I am speaking in utter frustration, having heard many of the comments so far in the debate today, I am speaking in support of the amendments tabled by the Opposition and by the hon. Members for Stevenage (Stephen McPartland) and for Southampton, Itchen (Royston Smith), and I am speaking on behalf of the hundreds of thousands of leaseholders, including in Putney, Roehampton and Southfields, who are staring down the barrel of this scandal. And I thank the cladding action campaigners across the country.
I welcome the Bill, but it is too small and too slow. There is frustration across the House of Commons today. We can do this right and do it faster, and we must. Today, we had another statement of support for leaseholders from the Minister, who said that he agrees with the intent to give leaseholders peace of mind and financial certainty, yet the Government did not write that into the Bill and are not supporting the amendments. No leaseholders of buildings of any height should be made to foot a bill of thousands of pounds that they cannot afford.
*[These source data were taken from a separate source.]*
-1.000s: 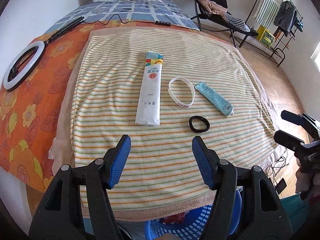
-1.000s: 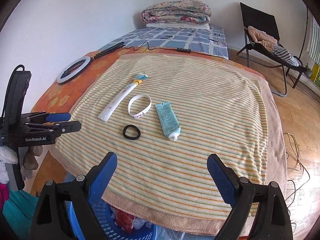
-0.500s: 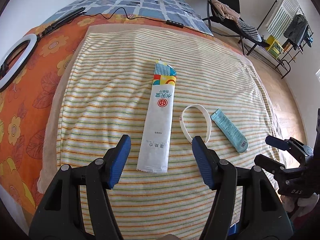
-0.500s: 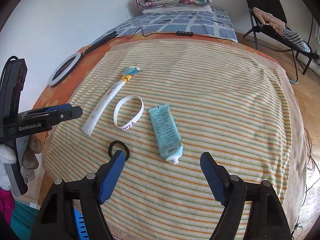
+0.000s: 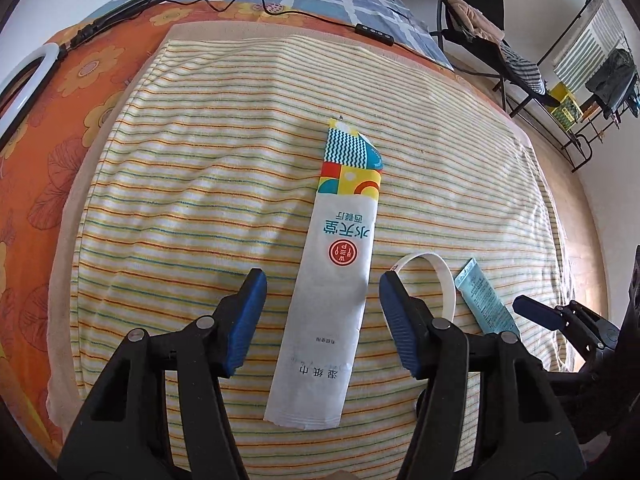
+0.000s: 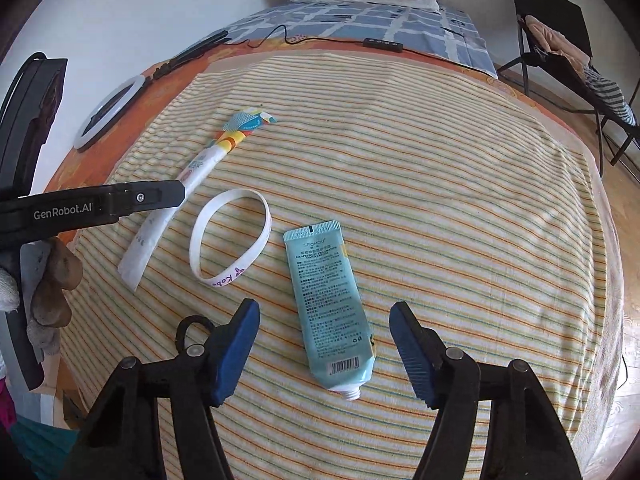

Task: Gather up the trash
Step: 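Grasp the white tissue packet with the left gripper while the right gripper grasps the light-blue tube, then carry the tissue packet and tube over the blue basket with both grippers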

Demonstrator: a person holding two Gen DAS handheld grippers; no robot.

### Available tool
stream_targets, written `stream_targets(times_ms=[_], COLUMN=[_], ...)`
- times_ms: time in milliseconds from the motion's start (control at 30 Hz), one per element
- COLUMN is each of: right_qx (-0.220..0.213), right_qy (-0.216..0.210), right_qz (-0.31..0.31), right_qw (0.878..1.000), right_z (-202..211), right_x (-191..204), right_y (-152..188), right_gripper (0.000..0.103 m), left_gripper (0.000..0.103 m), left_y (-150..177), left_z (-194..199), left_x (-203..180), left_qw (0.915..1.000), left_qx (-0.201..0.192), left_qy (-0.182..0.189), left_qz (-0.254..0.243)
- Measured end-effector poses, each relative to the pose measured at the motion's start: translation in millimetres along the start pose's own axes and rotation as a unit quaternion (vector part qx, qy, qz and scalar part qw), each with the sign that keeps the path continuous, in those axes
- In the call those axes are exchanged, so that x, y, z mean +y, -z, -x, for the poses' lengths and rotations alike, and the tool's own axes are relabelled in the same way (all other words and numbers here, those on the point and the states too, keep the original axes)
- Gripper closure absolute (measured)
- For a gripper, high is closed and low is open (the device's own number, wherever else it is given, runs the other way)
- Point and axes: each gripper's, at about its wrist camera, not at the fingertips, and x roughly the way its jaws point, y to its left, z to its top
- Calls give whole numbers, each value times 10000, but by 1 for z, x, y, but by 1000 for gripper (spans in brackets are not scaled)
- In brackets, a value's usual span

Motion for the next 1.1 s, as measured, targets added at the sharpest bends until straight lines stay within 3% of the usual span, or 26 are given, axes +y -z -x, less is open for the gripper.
stream_targets(times_ms=[100, 300, 367, 500, 1100], right_qx=[70, 53, 47, 11, -547], right_qy=[22, 188, 277, 310, 48], right_qz=[-17, 127, 169, 180, -108], right_qw=[10000, 9997, 9995, 9994, 9984], right_z=[-9, -14, -15, -12, 38], right_x=[0, 7, 9, 9, 6], right_y=[-1, -3, -4, -4, -2], right_gripper=[41, 42, 46, 64, 67], left_gripper=[46, 67, 70, 74, 74], left_y=[-2, -6, -5, -4, 15], left_z=[-5, -7, -5, 2, 57], left_x=[0, 2, 4, 5, -1], left_qw=[10000, 9999, 9998, 9996, 9978], left_qx=[-20, -73, -103, -190, -573], left_qy=[-73, -139, -147, -191, -40], left_qz=[-50, -46, -21, -57, -319])
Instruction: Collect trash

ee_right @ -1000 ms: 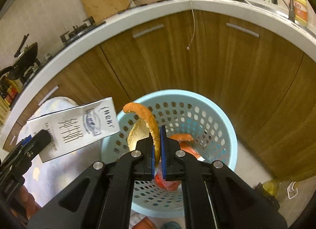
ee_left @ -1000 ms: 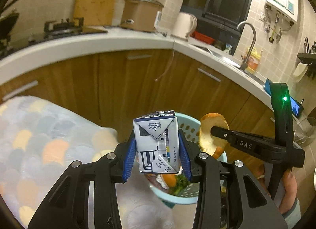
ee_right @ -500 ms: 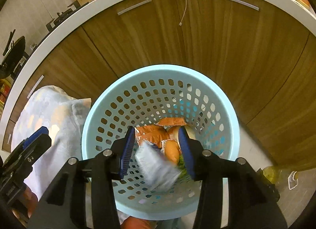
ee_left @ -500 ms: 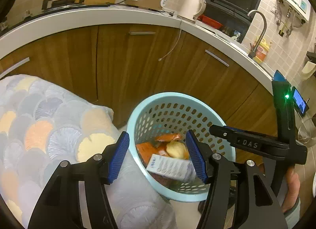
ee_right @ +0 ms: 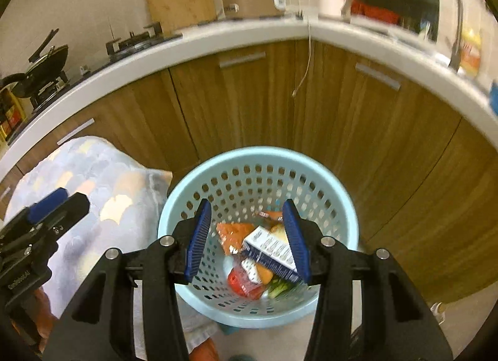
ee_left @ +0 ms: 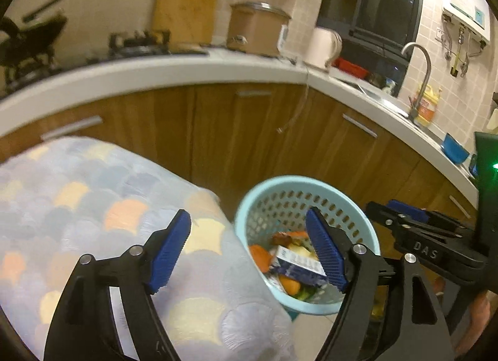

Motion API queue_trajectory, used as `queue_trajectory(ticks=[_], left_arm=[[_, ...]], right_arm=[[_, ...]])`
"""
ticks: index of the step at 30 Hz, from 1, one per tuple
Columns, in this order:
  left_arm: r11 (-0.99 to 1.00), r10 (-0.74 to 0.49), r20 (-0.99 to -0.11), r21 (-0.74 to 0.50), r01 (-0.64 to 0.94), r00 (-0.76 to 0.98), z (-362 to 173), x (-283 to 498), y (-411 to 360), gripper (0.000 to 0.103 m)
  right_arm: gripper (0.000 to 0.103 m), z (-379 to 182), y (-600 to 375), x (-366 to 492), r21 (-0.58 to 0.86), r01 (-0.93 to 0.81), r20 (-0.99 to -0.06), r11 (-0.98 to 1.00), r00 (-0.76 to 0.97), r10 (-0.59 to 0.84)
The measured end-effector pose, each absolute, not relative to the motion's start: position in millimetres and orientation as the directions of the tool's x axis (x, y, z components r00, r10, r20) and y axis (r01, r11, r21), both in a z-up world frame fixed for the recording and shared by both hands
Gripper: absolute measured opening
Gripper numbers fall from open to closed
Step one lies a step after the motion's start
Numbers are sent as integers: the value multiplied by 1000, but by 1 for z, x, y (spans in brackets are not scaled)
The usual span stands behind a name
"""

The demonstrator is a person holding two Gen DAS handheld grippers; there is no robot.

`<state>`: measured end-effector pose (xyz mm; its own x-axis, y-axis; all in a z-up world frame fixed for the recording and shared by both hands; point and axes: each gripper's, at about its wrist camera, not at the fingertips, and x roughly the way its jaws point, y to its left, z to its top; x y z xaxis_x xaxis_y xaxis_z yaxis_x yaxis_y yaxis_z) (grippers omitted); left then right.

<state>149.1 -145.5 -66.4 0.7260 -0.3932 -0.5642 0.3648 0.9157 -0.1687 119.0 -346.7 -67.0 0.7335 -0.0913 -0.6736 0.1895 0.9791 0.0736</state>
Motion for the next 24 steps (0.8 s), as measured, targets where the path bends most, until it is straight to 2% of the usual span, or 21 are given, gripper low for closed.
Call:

At the sharp end of the failings of this Bill are millions of leaseholders trapped in unsafe homes who are suffering enormous stress, anxiety and emotional anguish, and who feel totally abandoned. I have met many of them in my constituency. Their lives are on pause and might be for years. This is what some have told me. One said:
“As every day, week or month goes by, our financial liability and stability become ever more disturbing and deeply troubling. When will it end?
Another resident, who bought her flat using money inherited from her mother’s passing, said to me:
“Despite my emotional attachment to my flat, current circumstances make me almost wish that I had never bought it. It is a burden and a hindrance to me moving forward with the next stage of my life, at a prime time when I want to start a family.”
Another resident, a victim of domestic violence, has been trying to sell her property to raise money for legal fees. She has had to receive food parcels due to lost income during the pandemic. Her insurance premiums have now increased by 500%. Under no circumstances should leaseholders, regardless of the height of their building, have to pay for cladding remediation costs that are the fault of developers and a failed regulatory system. Funding should be based on fire risk, not on height. It should include upfront costs—it should not be loans—for all leaseholders and it should include other fire safety issues. Some Putney leaseholders face up to £100,000 in charges.
At the current pace of spend, the building safety fund, which has only approved 12 applications, will only approve all the applications—the 532 applications—by 2031. The pace of change is far too slow, so I urge colleagues on both sides of the House: please do the right thing today, back the British people and make sure that lease- holders do not pay.